The visual image generation module 501 is configured to input a to-be-recognized negotiable instrument into a pretrained deep learning network and obtain a visual image corresponding to the to-be-recognized negotiable instrument through the deep learning network.
The visual image matching module 502 is configured to match the visual image corresponding to the to-be-recognized negotiable instrument with a visual image corresponding to each negotiable-instrument template in a preconstructed base template library.
The information extraction module 503 is configured to, in response to the visual image corresponding to the to-be-recognized negotiable instrument successfully matching a visual image corresponding to one negotiable-instrument template in the base template library, extract structured information of the to-be-recognized negotiable instrument by using the one negotiable-instrument template.
Further, the apparatus further includes a template registration module 504 (not shown) configured to, in response to the visual image corresponding to the to-be-recognized negotiable instrument failing to match the visual image corresponding to each negotiable-instrument template in the base template library, construct, based on the visual image corresponding to the to-be-recognized negotiable instrument, a negotiable-instrument template corresponding to the to-be-recognized negotiable instrument and register the negotiable-instrument template corresponding to the to-be-recognized negotiable instrument in the base template library.
Further, the visual image matching module 502 is configured to extract a negotiable-instrument template from the base template library and use the extracted negotiable-instrument template as the current negotiable-instrument template; and obtain, through a predetermined image matching algorithm, a matching result between the visual image corresponding to the to-be-recognized negotiable instrument and a visual image corresponding to the current negotiable-instrument template; and repeatedly perform the preceding operations until the visual image corresponding to the to-be-recognized negotiable instrument successfully matches the visual image corresponding to the one negotiable-instrument template in the base template library or until the visual image corresponding to the to-be-recognized negotiable instrument fails to match the visual image corresponding to each negotiable-instrument template in the base template library.
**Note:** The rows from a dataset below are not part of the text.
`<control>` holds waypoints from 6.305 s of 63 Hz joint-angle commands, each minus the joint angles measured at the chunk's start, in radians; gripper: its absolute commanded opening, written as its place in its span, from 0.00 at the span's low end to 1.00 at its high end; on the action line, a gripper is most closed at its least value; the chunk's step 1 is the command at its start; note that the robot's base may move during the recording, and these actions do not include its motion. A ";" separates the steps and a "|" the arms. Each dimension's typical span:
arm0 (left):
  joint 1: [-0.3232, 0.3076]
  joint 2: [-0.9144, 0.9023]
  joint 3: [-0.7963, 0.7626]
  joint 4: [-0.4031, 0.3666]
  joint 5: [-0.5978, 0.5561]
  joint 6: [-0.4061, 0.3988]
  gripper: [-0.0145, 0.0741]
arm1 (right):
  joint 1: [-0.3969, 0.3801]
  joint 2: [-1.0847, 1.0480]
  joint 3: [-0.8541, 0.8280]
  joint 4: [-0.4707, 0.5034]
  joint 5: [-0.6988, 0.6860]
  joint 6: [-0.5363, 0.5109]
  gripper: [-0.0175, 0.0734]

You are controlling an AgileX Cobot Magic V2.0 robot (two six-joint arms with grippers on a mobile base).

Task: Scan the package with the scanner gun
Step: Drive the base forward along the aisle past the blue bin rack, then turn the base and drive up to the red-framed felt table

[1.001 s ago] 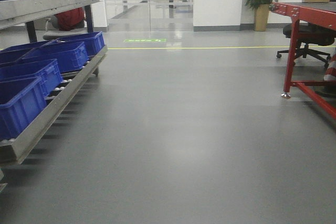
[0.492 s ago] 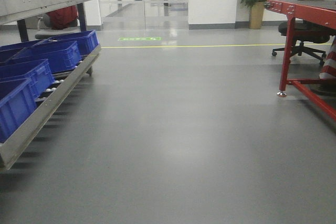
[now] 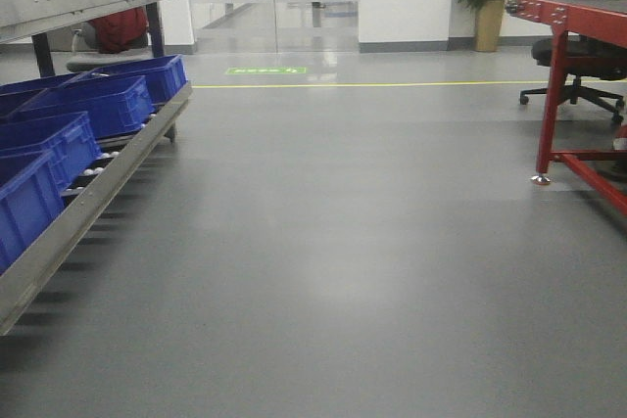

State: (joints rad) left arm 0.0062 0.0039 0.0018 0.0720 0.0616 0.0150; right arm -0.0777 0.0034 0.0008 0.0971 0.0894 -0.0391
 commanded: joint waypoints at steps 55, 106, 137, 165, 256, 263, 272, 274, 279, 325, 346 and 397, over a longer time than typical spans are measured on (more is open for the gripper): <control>0.001 -0.004 -0.002 0.002 -0.024 0.001 0.04 | 0.001 -0.003 -0.001 -0.006 -0.015 -0.004 0.01; 0.001 -0.004 -0.002 0.002 -0.026 0.001 0.04 | 0.001 -0.003 -0.001 -0.006 -0.015 -0.004 0.01; 0.001 -0.004 -0.002 0.002 -0.026 0.001 0.04 | 0.001 -0.003 -0.001 -0.006 -0.015 -0.004 0.01; 0.001 -0.004 -0.002 0.002 -0.026 0.001 0.04 | 0.001 -0.003 -0.001 -0.006 -0.015 -0.004 0.01; 0.001 -0.004 -0.002 0.002 -0.026 0.001 0.04 | 0.001 -0.003 -0.001 -0.006 -0.015 -0.004 0.01; 0.001 -0.004 -0.002 0.002 -0.026 0.001 0.04 | 0.001 -0.003 -0.001 -0.006 -0.015 -0.004 0.01; 0.001 -0.004 -0.002 0.002 -0.026 0.001 0.04 | 0.001 -0.003 -0.001 -0.006 -0.015 -0.004 0.01; 0.001 -0.004 -0.002 0.002 -0.026 0.001 0.04 | 0.001 -0.003 -0.001 -0.006 -0.015 -0.004 0.01; 0.001 -0.004 -0.002 0.002 -0.026 0.001 0.04 | 0.001 -0.003 -0.001 -0.006 -0.015 -0.004 0.01; 0.001 -0.004 -0.002 0.002 -0.026 0.001 0.04 | 0.001 -0.003 -0.001 -0.006 -0.015 -0.004 0.01; 0.001 -0.004 -0.002 0.002 -0.026 0.001 0.04 | 0.001 -0.003 -0.001 -0.006 -0.015 -0.004 0.01; 0.001 -0.004 -0.002 0.002 -0.026 0.001 0.04 | 0.001 -0.003 -0.001 -0.006 -0.015 -0.004 0.01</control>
State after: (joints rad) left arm 0.0062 0.0039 0.0018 0.0720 0.0555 0.0150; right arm -0.0777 0.0034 0.0008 0.0971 0.0894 -0.0391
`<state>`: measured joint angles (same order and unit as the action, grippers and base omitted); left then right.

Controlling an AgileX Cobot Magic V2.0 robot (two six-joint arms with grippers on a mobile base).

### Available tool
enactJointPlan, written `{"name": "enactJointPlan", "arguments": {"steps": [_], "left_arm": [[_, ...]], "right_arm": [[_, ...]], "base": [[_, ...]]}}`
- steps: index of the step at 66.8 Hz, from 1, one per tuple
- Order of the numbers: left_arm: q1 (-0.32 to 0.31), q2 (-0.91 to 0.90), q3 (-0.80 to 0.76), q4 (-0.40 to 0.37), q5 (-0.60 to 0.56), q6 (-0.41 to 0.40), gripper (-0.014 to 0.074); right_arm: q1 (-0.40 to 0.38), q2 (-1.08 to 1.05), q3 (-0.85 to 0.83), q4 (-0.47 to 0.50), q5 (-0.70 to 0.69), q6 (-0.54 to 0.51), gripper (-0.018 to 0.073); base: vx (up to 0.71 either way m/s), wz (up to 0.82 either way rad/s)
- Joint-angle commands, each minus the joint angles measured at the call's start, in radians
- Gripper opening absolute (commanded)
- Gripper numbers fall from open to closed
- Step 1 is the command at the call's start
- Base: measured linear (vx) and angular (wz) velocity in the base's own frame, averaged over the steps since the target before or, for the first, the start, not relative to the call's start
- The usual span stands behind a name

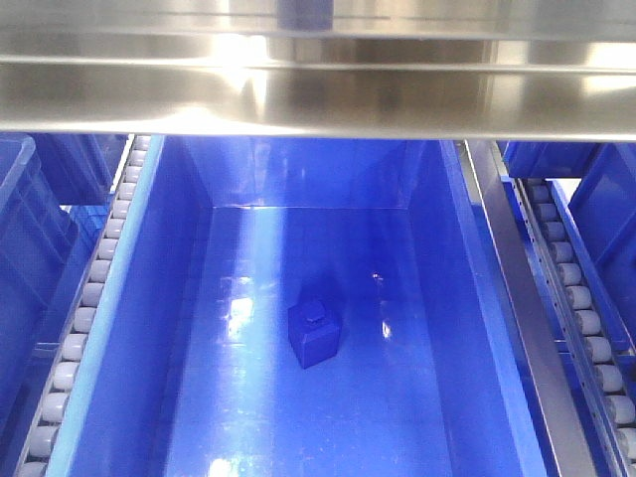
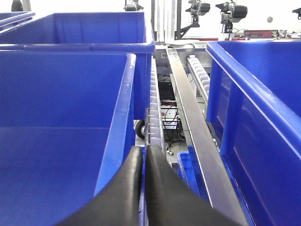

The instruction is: Pour parts from conveyor to right shelf

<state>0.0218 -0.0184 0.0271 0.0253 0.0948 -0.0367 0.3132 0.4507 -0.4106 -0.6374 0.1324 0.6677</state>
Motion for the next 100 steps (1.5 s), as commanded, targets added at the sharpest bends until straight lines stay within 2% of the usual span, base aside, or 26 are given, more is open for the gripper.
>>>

Further, the visual image matching module 502 is configured to calculate, through the image matching algorithm, a node matching matrix between the visual image corresponding to the to-be-recognized negotiable instrument and the visual image corresponding to the current negotiable-instrument template and an edge matching matrix between the visual image corresponding to the to-be-recognized negotiable instrument and the visual image corresponding to the current negotiable-instrument template; and obtain, based on the node matching matrix and the edge matching matrix, the matching result between the visual image corresponding to the to-be-recognized negotiable instrument and the visual image corresponding to the current negotiable-instrument template.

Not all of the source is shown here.